Gettelfinger, asked why the deal is good for the American taxpayer: "Is the deal good for the American taxpayer? I don't even want to speculate that it is or it isn't, but I am going to tell you this: It's good for the economy. The auto industry is a major economic driver in our country, and to see the companies fail would be economic disaster" (PBS, 5/28).
Gettelfinger also appeared on the "Ed Show."
Gettelfinger, on whether a possible agreement will have a ripple effect that will help save the economy: "There's a number of people that are really going to be dramatically hurt. But the goal here is to salvage as much as possibly could be saved. And for every job on the assembly line, you're talking eight to ten other jobs out in the country somewhere. And so this is an enormous economic driver to our economy, the auto industry is" (MSNBC, 5/28).

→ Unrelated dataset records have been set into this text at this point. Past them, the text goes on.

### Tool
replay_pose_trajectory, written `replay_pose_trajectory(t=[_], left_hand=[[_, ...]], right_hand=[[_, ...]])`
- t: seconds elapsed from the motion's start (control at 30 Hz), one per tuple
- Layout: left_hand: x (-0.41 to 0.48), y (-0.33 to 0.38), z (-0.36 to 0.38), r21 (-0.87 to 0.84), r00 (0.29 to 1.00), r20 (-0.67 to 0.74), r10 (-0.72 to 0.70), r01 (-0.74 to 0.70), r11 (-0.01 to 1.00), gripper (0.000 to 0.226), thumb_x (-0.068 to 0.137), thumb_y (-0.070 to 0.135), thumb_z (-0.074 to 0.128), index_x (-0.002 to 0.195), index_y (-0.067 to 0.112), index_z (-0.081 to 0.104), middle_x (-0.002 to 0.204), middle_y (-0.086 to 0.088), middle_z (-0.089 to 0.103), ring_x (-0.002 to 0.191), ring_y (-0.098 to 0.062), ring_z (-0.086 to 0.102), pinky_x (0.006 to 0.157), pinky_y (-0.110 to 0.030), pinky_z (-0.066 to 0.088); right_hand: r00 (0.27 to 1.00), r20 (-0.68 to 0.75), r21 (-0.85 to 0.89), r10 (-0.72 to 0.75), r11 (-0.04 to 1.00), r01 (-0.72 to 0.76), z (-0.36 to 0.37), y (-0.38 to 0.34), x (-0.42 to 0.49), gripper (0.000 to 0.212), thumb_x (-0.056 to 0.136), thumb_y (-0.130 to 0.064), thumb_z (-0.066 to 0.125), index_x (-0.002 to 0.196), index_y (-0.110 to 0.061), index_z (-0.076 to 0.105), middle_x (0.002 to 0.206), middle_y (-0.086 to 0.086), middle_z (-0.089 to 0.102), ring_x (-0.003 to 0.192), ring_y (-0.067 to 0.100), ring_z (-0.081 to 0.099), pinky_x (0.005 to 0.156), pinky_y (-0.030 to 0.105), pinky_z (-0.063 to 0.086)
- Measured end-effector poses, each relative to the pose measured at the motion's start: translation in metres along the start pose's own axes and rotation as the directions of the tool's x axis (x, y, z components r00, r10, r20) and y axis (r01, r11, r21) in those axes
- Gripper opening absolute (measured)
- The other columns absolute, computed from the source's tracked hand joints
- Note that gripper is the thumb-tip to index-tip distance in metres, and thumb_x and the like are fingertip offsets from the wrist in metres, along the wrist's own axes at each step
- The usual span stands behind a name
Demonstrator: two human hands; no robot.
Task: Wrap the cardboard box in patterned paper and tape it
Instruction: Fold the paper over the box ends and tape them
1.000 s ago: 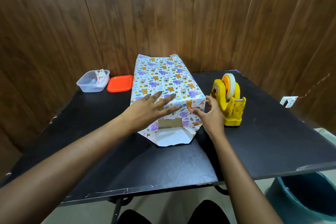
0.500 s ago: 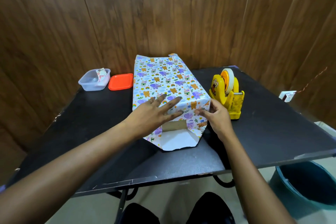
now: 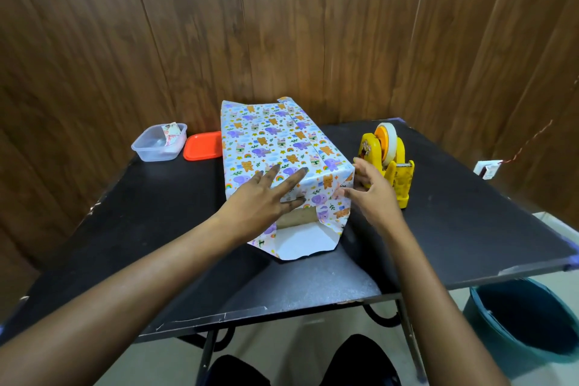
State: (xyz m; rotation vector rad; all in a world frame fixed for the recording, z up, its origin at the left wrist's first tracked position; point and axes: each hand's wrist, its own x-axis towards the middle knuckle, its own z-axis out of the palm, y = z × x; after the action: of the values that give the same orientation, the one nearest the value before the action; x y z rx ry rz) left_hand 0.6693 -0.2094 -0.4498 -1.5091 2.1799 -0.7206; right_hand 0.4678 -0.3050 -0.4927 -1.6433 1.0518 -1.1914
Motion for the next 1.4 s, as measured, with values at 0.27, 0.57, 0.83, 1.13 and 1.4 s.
replay_pose_trajectory(t=[0.27,0.57,0.83,1.13,1.4], left_hand=[[-0.001,0.002,-0.006,-0.016,0.999,0.030,-0.016,0.016,1.000,0.073,0.094,0.000,0.037,0.149,0.037,0.006,0.152,-0.002,-0.030,0.143,-0.041,0.000,0.110,-0.044,0.026],[-0.002,0.002,-0.007,-0.031,0.999,0.031,-0.019,0.020,0.999,0.074,0.094,0.001,0.038,0.148,0.038,0.006,0.152,0.000,-0.030,0.143,-0.040,-0.001,0.109,-0.041,0.029],[-0.002,0.003,-0.008,-0.031,0.999,0.034,-0.018,0.019,0.999,0.073,0.094,0.001,0.036,0.148,0.039,0.005,0.149,0.001,-0.035,0.143,-0.039,-0.002,0.110,-0.040,0.027],[-0.001,0.004,-0.006,-0.021,0.999,0.012,-0.030,0.030,0.999,0.076,0.092,0.000,0.037,0.148,0.041,0.005,0.152,0.000,-0.031,0.143,-0.039,0.001,0.109,-0.039,0.028],[-0.001,0.004,-0.006,-0.014,1.000,0.018,-0.025,0.026,1.000,0.074,0.094,0.002,0.035,0.148,0.041,0.002,0.149,0.001,-0.035,0.144,-0.038,0.000,0.108,-0.038,0.029]], right_hand=[[0.912,-0.402,-0.643,0.087,0.682,-0.349,-0.054,-0.027,0.039,0.044,0.096,-0.038,0.047,0.120,-0.003,0.058,0.129,0.016,0.051,0.127,0.033,0.036,0.103,0.047,0.030],[0.812,-0.278,0.007,0.513,0.847,-0.532,-0.073,-0.049,0.060,0.041,0.081,0.000,0.068,0.120,0.002,0.056,0.134,0.012,0.050,0.122,0.029,0.048,0.086,0.036,0.042],[0.834,-0.265,0.033,0.484,0.869,-0.493,-0.080,-0.052,0.056,0.012,0.085,-0.005,0.064,0.096,-0.003,0.067,0.095,0.007,0.062,0.085,0.017,0.056,0.088,0.032,0.046],[0.833,-0.211,0.289,0.511,0.847,-0.446,-0.065,-0.005,0.013,0.032,0.094,-0.028,0.056,0.067,-0.012,0.062,0.058,-0.001,0.051,0.053,0.010,0.040,0.055,0.024,0.033],[0.817,-0.357,0.421,0.453,0.859,-0.292,-0.043,0.005,0.010,0.033,0.095,-0.028,0.055,0.068,-0.010,0.060,0.054,0.004,0.056,0.048,0.013,0.048,0.044,0.021,0.039]])
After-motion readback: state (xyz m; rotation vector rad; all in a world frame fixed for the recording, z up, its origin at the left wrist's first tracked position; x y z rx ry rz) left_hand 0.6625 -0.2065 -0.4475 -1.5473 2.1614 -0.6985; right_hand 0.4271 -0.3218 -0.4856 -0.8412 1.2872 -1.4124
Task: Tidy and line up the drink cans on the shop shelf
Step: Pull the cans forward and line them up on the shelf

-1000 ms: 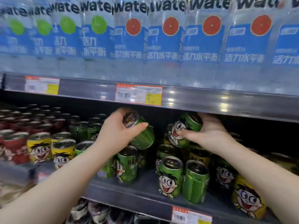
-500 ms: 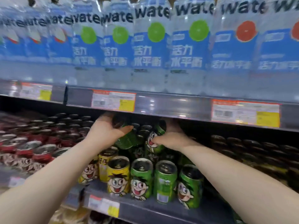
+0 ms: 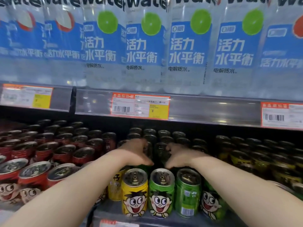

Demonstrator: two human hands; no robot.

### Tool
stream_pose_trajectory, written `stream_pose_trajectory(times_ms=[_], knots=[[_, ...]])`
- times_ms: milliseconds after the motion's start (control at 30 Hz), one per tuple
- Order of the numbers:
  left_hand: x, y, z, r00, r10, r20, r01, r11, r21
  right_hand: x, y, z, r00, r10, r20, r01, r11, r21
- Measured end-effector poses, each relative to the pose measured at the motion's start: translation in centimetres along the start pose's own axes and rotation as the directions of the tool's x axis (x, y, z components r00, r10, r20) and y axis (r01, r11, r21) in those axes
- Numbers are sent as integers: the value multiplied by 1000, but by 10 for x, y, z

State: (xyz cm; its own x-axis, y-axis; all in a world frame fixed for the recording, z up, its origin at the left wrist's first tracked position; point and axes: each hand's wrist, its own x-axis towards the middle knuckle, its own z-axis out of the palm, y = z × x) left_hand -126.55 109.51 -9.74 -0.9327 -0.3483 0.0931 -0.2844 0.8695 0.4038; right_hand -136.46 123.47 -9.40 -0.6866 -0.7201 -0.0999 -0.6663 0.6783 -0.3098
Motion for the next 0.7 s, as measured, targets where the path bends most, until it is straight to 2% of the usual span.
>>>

Ex-Sen. Rick Santorum (R-PA): "We blew it last October. President Bush blew it. You know, he went out and convinced the Congress to give him a bunch of money to save the financial sector and then decided to take a little piece of that and give it to General Motors and Chrysler. Why? He punted. He basically said, I don't want this failure to be on my watch. I want to let Obama deal with it."
More Santorum: "And we all knew at the time that letting Obama deal with it means the government's going to come in and run the show, and that's exactly what's happened. ... So I point the finger squarely at George Bush on this one" ("On the Record," FNC, 5/28).